In August 2019, Associate Prof. WANG Chao, together with master student LI Jing from the Institute of Applied Ecology (IAE) of the Chinese Academy of Sciences (CAS), collected soil samples from a nitrogen addition experiment, which was established in 2014 in a natural Korean pine and broadleaf mixed forest in Changbai Mountain.  

The researchers estimated microbial carbon use efficiency (CUE) and nitrogen use efficiency (NUE) by ¹⁸O-labelled H₂O incubation method and found that nitrogen addition and soil horizon affected microbial CUE and NUE, however no obvious change regulation was observed.

In addition, they also found a polynomial correlation between microbial CUE and NUE, with the inflection point at CUE=0.4. Regression analysis showed that the variation in microbial community structure and the phosphorus stoichiometry imbalance were two main factors that affected microbial nutrient use efficiency.  

The results indicate that phosphorus deficiency caused by nitrogen deposition may alter functions of microorganisms in order to maintain the stability of microbial communities. So far, little is known about how does phosphorus stoichiometry imbalance caused by nitrogen addition changes microbial community structure. 

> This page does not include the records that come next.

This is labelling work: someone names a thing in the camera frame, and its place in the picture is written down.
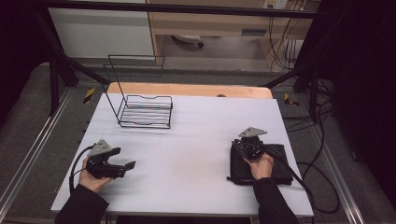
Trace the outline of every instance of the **black cloth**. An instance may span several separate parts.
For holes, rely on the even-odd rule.
[[[271,178],[262,178],[253,183],[254,194],[259,202],[260,223],[298,224],[297,217],[288,207],[276,182]]]
[[[56,224],[99,224],[108,203],[95,192],[77,185],[55,218]]]
[[[253,184],[253,189],[260,205],[260,223],[299,223],[273,179],[263,178],[257,180]],[[107,207],[108,203],[98,194],[81,185],[77,185],[56,217],[55,223],[99,224]]]
[[[265,149],[266,153],[276,157],[271,178],[278,185],[291,185],[293,176],[287,166],[288,158],[286,157],[285,146],[280,144],[263,144],[262,142],[260,142],[260,146]],[[256,180],[251,174],[250,166],[244,161],[244,158],[238,151],[236,140],[233,141],[230,155],[230,176],[227,179],[233,181],[236,185],[253,185]]]

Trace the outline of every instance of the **floor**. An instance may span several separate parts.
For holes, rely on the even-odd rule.
[[[147,72],[138,71],[134,81],[257,86],[281,76],[288,70],[269,68],[262,52],[258,50],[259,43],[255,39],[213,36],[202,39],[205,45],[203,48],[198,48],[193,44],[175,40],[171,36],[166,37],[163,47],[166,60],[161,75],[147,77]],[[283,62],[283,65],[289,65],[293,60]],[[0,161],[2,170],[0,192],[3,195],[0,200],[2,205],[0,215],[3,215],[4,211],[7,212],[3,223],[51,223],[55,214],[51,213],[50,206],[56,196],[56,189],[64,179],[100,97],[100,86],[82,75],[79,75],[80,82],[76,88],[62,87],[65,92],[64,97],[68,96],[69,100],[56,124],[48,129],[48,139],[37,143],[35,140],[41,134],[42,127],[46,122],[51,121],[48,116],[50,111],[48,77],[47,66],[37,67],[21,99],[1,125],[0,153],[2,158],[7,158]],[[318,152],[322,131],[318,125],[311,127],[313,123],[310,119],[303,121],[287,119],[306,115],[304,107],[307,100],[306,93],[295,94],[292,90],[293,82],[294,79],[291,78],[273,88],[272,92],[285,118],[285,127],[296,160],[310,162]],[[322,85],[330,87],[332,84],[322,80]],[[88,104],[83,104],[82,101],[90,87],[95,87],[95,93]],[[288,101],[285,100],[285,94],[289,96]],[[326,100],[327,96],[319,96],[321,103]],[[334,170],[328,163],[331,156],[347,185],[347,192],[353,199],[352,203],[358,208],[359,213],[356,217],[361,219],[352,220],[348,207],[341,204],[332,214],[325,214],[316,209],[316,223],[396,223],[394,209],[366,165],[352,160],[351,151],[339,128],[337,118],[330,115],[323,124],[325,135],[323,146],[327,153],[322,154],[315,165],[332,179]],[[32,152],[32,146],[38,146],[38,155]],[[12,188],[9,183],[18,182],[15,181],[15,174],[18,173],[20,164],[28,157],[34,159],[30,165],[25,166],[27,172],[19,180],[21,185]],[[304,165],[301,165],[300,169],[303,172]],[[319,172],[310,171],[306,183],[315,196],[317,207],[322,210],[334,209],[337,204],[334,191]],[[11,204],[3,203],[4,196],[10,192],[10,189],[18,194],[13,196],[10,194]],[[302,222],[311,223],[311,219],[305,218]]]

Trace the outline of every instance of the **black sleeve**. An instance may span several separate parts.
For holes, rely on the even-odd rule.
[[[297,217],[288,207],[275,181],[262,178],[253,183],[254,194],[259,202],[260,223],[298,224]]]
[[[55,218],[55,223],[99,224],[107,207],[108,203],[98,194],[77,185]]]

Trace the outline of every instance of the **wire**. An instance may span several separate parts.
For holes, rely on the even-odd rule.
[[[303,174],[303,180],[305,179],[305,176],[306,176],[306,174],[308,173],[309,169],[312,167],[312,165],[313,165],[313,164],[315,163],[315,161],[318,159],[318,157],[319,157],[319,155],[320,155],[320,153],[321,153],[321,151],[322,151],[322,149],[323,149],[323,145],[324,145],[324,128],[323,128],[323,123],[322,123],[320,111],[321,111],[321,108],[322,108],[324,105],[328,104],[328,103],[329,103],[329,101],[323,103],[323,104],[319,107],[318,123],[319,123],[319,128],[320,128],[320,131],[321,131],[320,147],[319,147],[319,150],[318,150],[317,155],[315,156],[315,158],[311,161],[311,163],[310,163],[310,164],[308,165],[308,167],[306,168],[306,170],[305,170],[305,172],[304,172],[304,174]]]
[[[289,19],[288,24],[286,25],[286,28],[285,28],[285,30],[283,31],[282,36],[275,42],[275,44],[277,44],[277,43],[279,42],[279,40],[280,40],[281,42],[283,42],[283,40],[284,40],[284,38],[285,38],[286,31],[288,30],[291,21],[292,21],[292,19]],[[286,65],[284,65],[284,64],[281,62],[281,60],[279,59],[279,57],[278,57],[278,55],[277,55],[277,53],[276,53],[276,51],[275,51],[275,48],[274,48],[274,45],[275,45],[275,44],[274,44],[273,38],[272,38],[273,27],[274,27],[274,18],[273,18],[273,17],[270,17],[270,18],[269,18],[269,25],[268,25],[268,33],[269,33],[269,36],[270,36],[270,46],[271,46],[270,49],[272,50],[272,52],[273,52],[274,55],[271,55],[270,52],[268,52],[268,53],[269,53],[271,56],[274,57],[275,62],[276,62],[276,64],[277,64],[279,67],[284,68],[284,69],[289,69]]]
[[[245,147],[245,146],[260,147],[259,143],[257,145],[253,145],[253,144],[248,143],[248,142],[244,142],[242,144],[243,144],[243,147]],[[309,189],[309,187],[304,183],[304,181],[299,176],[297,176],[297,174],[293,171],[293,169],[291,169],[291,167],[287,163],[285,163],[282,160],[282,158],[280,157],[280,155],[276,151],[274,151],[274,150],[271,150],[271,151],[270,150],[264,150],[264,152],[267,153],[270,157],[280,161],[286,168],[288,168],[290,170],[290,172],[291,172],[292,176],[294,177],[294,179],[297,182],[299,182],[300,185],[303,187],[303,189],[306,191],[306,194],[308,196],[308,200],[309,200],[309,202],[311,202],[311,206],[314,208],[314,205],[315,205],[314,195],[312,194],[312,192]]]
[[[300,164],[309,165],[310,163],[305,162],[305,161],[299,161],[299,162],[297,162],[297,164],[299,164],[299,165],[300,165]],[[326,181],[330,184],[330,187],[332,187],[332,190],[334,191],[335,197],[336,197],[336,200],[337,200],[337,203],[336,203],[336,205],[335,205],[335,208],[332,209],[332,210],[330,210],[330,211],[324,210],[324,209],[320,209],[320,208],[318,208],[317,206],[314,206],[314,208],[317,209],[319,212],[325,213],[325,214],[334,214],[334,213],[336,213],[336,212],[338,211],[338,209],[340,208],[341,201],[340,201],[340,196],[339,196],[337,190],[335,189],[334,184],[332,183],[332,181],[330,180],[330,178],[327,177],[327,176],[324,174],[324,172],[321,171],[316,165],[312,165],[312,168],[314,168],[318,173],[320,173],[320,174],[326,179]]]
[[[75,160],[75,162],[74,162],[74,164],[73,164],[72,170],[71,170],[71,172],[70,172],[70,176],[69,176],[69,191],[70,191],[70,193],[72,193],[72,191],[75,189],[75,188],[74,188],[74,176],[75,176],[75,174],[77,174],[78,172],[80,172],[80,171],[83,170],[83,169],[81,169],[81,170],[75,172],[76,166],[77,166],[77,163],[78,163],[79,159],[81,158],[82,154],[84,154],[86,151],[92,149],[95,145],[96,145],[96,144],[94,144],[94,145],[92,145],[92,146],[90,146],[90,147],[84,148],[84,149],[78,154],[78,156],[77,156],[77,158],[76,158],[76,160]]]
[[[331,107],[330,110],[329,110],[329,112],[326,112],[326,113],[324,114],[325,117],[324,117],[324,119],[322,120],[322,122],[326,121],[327,118],[328,118],[332,113],[333,113],[333,109],[332,109],[332,107]],[[290,130],[290,128],[292,128],[292,127],[295,127],[295,126],[298,126],[298,125],[301,125],[301,124],[305,124],[305,123],[310,122],[310,121],[312,121],[312,119],[307,119],[307,120],[301,121],[301,122],[299,122],[299,123],[296,123],[296,124],[293,124],[293,125],[289,126],[288,128],[286,128],[286,130],[287,130],[288,133],[292,133],[292,132],[297,132],[297,131],[300,131],[300,130],[302,130],[302,129],[305,129],[305,128],[309,128],[309,127],[313,127],[313,126],[315,126],[315,125],[318,125],[317,123],[314,123],[314,124],[310,124],[310,125],[304,126],[303,128],[299,128],[299,129],[295,129],[295,130]]]
[[[332,107],[332,106],[329,106],[329,107],[326,107],[326,108],[322,109],[322,111],[321,111],[320,113],[319,113],[319,112],[316,113],[316,116],[319,117],[319,116],[325,115],[326,118],[327,118],[327,117],[328,117],[330,114],[332,114],[332,113],[333,113],[333,107]],[[282,119],[283,119],[283,120],[289,120],[289,121],[299,121],[299,120],[302,120],[302,122],[300,122],[300,123],[298,123],[298,124],[307,123],[307,122],[313,120],[313,119],[311,118],[311,116],[309,116],[309,115],[307,115],[307,116],[297,116],[297,117],[282,117]]]

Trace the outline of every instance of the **white cabinet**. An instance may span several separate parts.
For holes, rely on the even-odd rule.
[[[96,0],[142,3],[145,0]],[[64,52],[75,58],[153,55],[147,12],[50,8]]]

In view of this, assistant Prof. XIA Zongwei and his colleagues from Prof. WANG's group conducted a nitrogen and phosphorus addition experiment, which was established in 2015 in a natural Korean pine and broadleaf mixed forest in Changbai Mountain.

The researchers measured soil microbial community structure with high-throughput sequencing technology and found that nitrogen addition reduced microbial diversity in organic soil, while phosphorus addition could lessen this effect to a large extent. Specifically, nitrogen addition reduced carbon sequestration in organic soil through affecting metabolic potential of bacteria and fungi, while phosphorus addition alleviated or change these effects.  

The results clarified the mechanisms by which nitrogen and phosphorus regulate the structure and function of soil microbial communities in the temperate forest. 

The results were published in Soil Biology & Biochemistry entitled "Stoichiometric imbalance and microbial community regulate microbial elements use efficiencies under nitrogen addition", and the journal Microorganisms entitled "Phosphorus reduces negative effects of nitrogen addition on soil microbial communities and functions".  

The studies were supported by the National Natural Science Foundation of China and the the Youth Promotion Association of CAS.